I propose an update to the existing swap protocol that will dramatically reduce the gas costs to deploy the contract and call Claim/Refund.
the current protocol verifies that the secret passed to the contract (either s_a
or s_b
) corresponds to the public key of either Alice or Bob (that was set when the contract was deployed) by performing an ed25519 scalar base multiplication and checking that the resulting point == the public key. this is expensive (around 1mil gas currently)
however, this can be replaced by only verifying a keccak256 hash (30 gas!!)
for background, a monero private view key is derived from the private spend key as follows:
func (k *PrivateSpendKey) View() (*PrivateViewKey, error) {
h := Keccak256(k.key.Bytes())
vk, err := ed25519.NewScalar().SetBytesWithClamping(h[:])
if err != nil {
return nil, err
}
return &PrivateViewKey{
key: vk,
}, nil
}
first, the spend key is hashed using keccak256 and then set to a point on the ed25519 curve using clamping. the resulting scalar is the view key.
the updated protocol is as follows:
- in the key exchange step, Alice and Bob exchange public spend keys (
P_a
and P_b
) and private view keys (v_a
and v_b
), and additionally the keccak256-hashes of their private spend keys (h_a
and h_b
) that are used to derive their private view keys. when each party receives the other party's keys, they verify that the hash they receive corresponds to the view key.
- Alice deploys a Swap contract storing the keccak256 hashes
h_a
and h_b
in the contract. Claim can be called by revealing the pre-image to h_b
(ie. s_b
) and Refund can be called by revealing the pre-image to h_a
(ie. s_a
)
- the rest of the protocol proceeds as usual - Bob locks his XMR in the account
P_a + P_b
, which is viewable with v_a + v_b
and spendable with s_a + s_b
. either Claim or Refund will be called on the contract, and thus one party will end up with the spend key to the account at completion of the protocol.
note: we don't verify in step 1 that the view key corresponds to the public spend key, as it's impossible to do so. however, if the public spend key does not correspond to the view key, then the funds cannot be viewed. before Bob locks his XMR, he can check that he can generate a view-only wallet using the summation of the two view keys. if he cannot, he should abort the protocol as the view keys and public keys do not correspond. or, on Alice's side, if she cannot view the funds after they are locked (as the view keys are wrong), she should abort.
implications:
- the only drawback I see to this method is that both Alice and Bob now have the secret view key to the account with the locked XMR, so at the end of the protocol, now both Alice and Bob can view when the funds are transferred out. I don't see this being an issue, as Alice can just transfer the funds to another account once the swap is done if she wishes. either way, both parties know of the amount being swapped to begin with, so it doesn't really reduce privacy imo.

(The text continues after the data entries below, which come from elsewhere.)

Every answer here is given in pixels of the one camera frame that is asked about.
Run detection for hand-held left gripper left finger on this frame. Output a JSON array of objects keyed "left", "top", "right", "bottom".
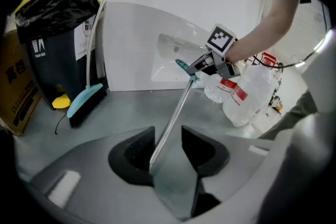
[{"left": 27, "top": 125, "right": 158, "bottom": 220}]

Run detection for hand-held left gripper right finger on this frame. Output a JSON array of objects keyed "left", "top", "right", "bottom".
[{"left": 181, "top": 125, "right": 271, "bottom": 218}]

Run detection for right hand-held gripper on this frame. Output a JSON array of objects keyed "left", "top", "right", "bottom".
[{"left": 188, "top": 24, "right": 242, "bottom": 80}]

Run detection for teal dustpan with metal handle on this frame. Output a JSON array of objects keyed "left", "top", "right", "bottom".
[{"left": 148, "top": 58, "right": 202, "bottom": 221}]

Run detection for person's right forearm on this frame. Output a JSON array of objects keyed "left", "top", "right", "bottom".
[{"left": 225, "top": 0, "right": 300, "bottom": 66}]

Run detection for clear water jug red cap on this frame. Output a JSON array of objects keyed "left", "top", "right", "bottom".
[
  {"left": 222, "top": 63, "right": 277, "bottom": 129},
  {"left": 203, "top": 73, "right": 237, "bottom": 104},
  {"left": 252, "top": 51, "right": 278, "bottom": 70}
]

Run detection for pile of mixed clutter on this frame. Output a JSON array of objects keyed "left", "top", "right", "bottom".
[{"left": 267, "top": 93, "right": 285, "bottom": 114}]

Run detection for person's grey trousers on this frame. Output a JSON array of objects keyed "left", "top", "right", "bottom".
[{"left": 258, "top": 88, "right": 319, "bottom": 140}]

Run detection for black trash bin yellow lid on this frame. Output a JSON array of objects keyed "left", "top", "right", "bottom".
[{"left": 14, "top": 0, "right": 106, "bottom": 111}]

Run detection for large cardboard box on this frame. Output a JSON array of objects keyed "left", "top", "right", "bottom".
[{"left": 0, "top": 28, "right": 43, "bottom": 137}]

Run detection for teal broom with metal handle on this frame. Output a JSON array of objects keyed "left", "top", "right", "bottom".
[{"left": 65, "top": 0, "right": 131, "bottom": 129}]

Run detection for thin black cord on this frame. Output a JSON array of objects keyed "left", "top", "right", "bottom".
[{"left": 54, "top": 112, "right": 68, "bottom": 136}]

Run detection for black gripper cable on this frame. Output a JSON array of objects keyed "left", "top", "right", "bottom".
[{"left": 252, "top": 2, "right": 329, "bottom": 69}]

- actually, as the libp2p messages aren't encrypted, there's a chance anyone can get the secret view keys and create a view-only wallet for the account. however if someone intercepts the messages between Alice and Bob, they also already know of the amounts transferred and where. so, as long as Alice transfers her funds out after the swap (if she cares about someone viewing the account), I think this is ok.
I'll work on updating the contract/code for this and reply with the benchmark updates. and of course, let me know if there are security issuse with this proposed update.